Que conste que tengo un montón de temas en la gatera: mis vecinos ruidosos, la legalización de las drogas, los catalanes eligiendo presidente autonómico a un fascista con nombre de gordito norcoreano (que bonita es la descentralización, ¿verdad?), un paseo por los locales de Barranquilla con los mejores dulces… Pero todo ha sido desplazado por la emergencia de un tema que considero capital: la ‘pupirronchez’.
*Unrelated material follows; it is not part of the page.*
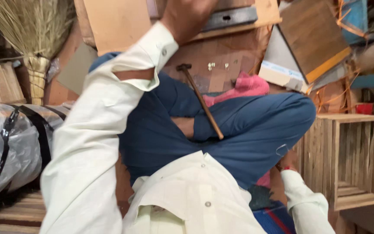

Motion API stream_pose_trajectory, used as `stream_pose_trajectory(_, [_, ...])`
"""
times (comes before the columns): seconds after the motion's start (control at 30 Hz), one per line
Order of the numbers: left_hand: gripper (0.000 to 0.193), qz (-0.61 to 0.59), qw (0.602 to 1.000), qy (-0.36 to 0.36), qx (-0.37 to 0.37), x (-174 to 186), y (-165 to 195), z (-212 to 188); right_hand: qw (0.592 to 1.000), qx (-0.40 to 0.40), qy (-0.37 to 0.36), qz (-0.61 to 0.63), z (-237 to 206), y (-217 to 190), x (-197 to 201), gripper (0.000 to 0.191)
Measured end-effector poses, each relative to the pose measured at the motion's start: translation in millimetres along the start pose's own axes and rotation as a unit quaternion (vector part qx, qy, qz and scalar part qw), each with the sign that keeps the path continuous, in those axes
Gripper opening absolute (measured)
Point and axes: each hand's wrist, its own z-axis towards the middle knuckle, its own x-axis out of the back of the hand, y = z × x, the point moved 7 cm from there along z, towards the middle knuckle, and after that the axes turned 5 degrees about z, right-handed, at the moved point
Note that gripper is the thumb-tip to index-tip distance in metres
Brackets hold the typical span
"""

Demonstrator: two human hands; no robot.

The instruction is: The person sits cross-legged and assembles picture frames by hammering small metal clips onto the back of the frames. They use a hammer and occasionally a pair of scissors to adjust the clips. The person handles multiple frames one at a time, flipping them over to inspect the work.

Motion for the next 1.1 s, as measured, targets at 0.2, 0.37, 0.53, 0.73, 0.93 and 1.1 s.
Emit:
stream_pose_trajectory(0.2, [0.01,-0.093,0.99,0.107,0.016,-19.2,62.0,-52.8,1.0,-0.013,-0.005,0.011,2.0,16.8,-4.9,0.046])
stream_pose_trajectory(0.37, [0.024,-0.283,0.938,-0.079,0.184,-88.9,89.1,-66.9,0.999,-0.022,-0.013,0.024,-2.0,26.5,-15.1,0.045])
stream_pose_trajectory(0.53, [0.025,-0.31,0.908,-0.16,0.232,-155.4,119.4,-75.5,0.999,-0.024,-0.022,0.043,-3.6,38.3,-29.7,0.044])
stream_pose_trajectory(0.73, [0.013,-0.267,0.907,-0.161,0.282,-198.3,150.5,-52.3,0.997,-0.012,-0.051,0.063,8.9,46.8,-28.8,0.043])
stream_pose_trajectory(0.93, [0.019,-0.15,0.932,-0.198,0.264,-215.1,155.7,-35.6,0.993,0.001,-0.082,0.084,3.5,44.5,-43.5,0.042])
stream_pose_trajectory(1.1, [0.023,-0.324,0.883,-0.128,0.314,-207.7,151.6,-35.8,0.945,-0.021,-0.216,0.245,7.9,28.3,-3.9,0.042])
¿Qué es un ‘pupirroncho’? Quede claro que me proclamo inventor del neologismo, o tal vez ‘neopupirronchismo’, y que exijo que de ahora en adelante se me cite al referenciar la palabra. Esto es, ‘pupirroncho’, adj. neo., dícese de aquel que creyéndose pupi en realidad es corroncho. Pues sí, en recientes artículos de este diario se expuso lo que es un corroncho, sin embargo, creí entonces y creo ahora que a mis compañeros les faltó hacer referencia al aspecto más crucial de la corronchez, el fenómeno por el cual el corroncho triunfa en la vida, se cubre de plata y trata de ocultar su naturaleza ‘corronchil’ detrás de una impostada fachada de lo que él interpreta que es ser pupi. Pupi adj. ame., dícese de aquel que teniéndose por elegante es en realidad más hortera que un repollo con lazo.

Pues sí, señoras cargadas con una cantidad de abalorios tal que hace que mi españolidad se descontrole y casi me acerque a ellas para ofrecerles un hermoso espejo o unas útiles tijeras a cambio de sus colgantes de oro, caballeros que cabalgan camionetas de trescientos caballos cubiertos con pantalonetas con bordados de flores a las que complementan con fascinantes camisas de colores como el rosa chicle o el amarillo fosforescente, que más que hombres de bien parecen una mezcla entre Mitch Buchannon y un pokemon que se hubiera excedido con los alucinógenos. Por no hablar de los niños que llevan gloriosos floripondios en la cabeza (el otro día vi a un niña a la que le habían plantado en la cabecita lo que pretendía ser el cuerno de un unicornio y que yo no era capaz de dejar de ver como un cono de helado que un padre malvado hubiera estampado sobre su melenita infantil), los perritos ridículamente minúsculos hasta que ladran como si el Can Cerbero habitara en ellos y, mi preferido, las familias estrato veinte que aterrizan en el tranquilo lugar donde tú lees en silencio con veinte celulares último modelo que se ve que su religión les obliga a mostrar a voz en grito, la famosa alegría costeña, ya saben. Todos ellos son ‘pupirronchos’, víctimas de que el ascensor social (o la corrupción sistémica) te haya arrojado encima una montaña de dinero para lidiar con la cual no estabas psicológicamente preparado.

El ‘pupirroncho’ está íntimamente relacionado con la actitud ‘espantajopa’ de la que les hablé hace unas semanas. Se diría que el uno y la otra son como los exguerrilleros y los zapatos Ferragamo, con perdón.

¿Qué se puede hacer frente a un ataque ‘pupirroncho’? Hace unas semanas sufrí uno en un elegante restaurante italiano del norte de la ciudad. La pobre mujer aún se recupera de mi mirada fija en ella y las palabras “es usted un poquito pupirroncha” que le solté en la cara. Sin piedad con los ‘pupirronchos’. Ellos nunca la tienen.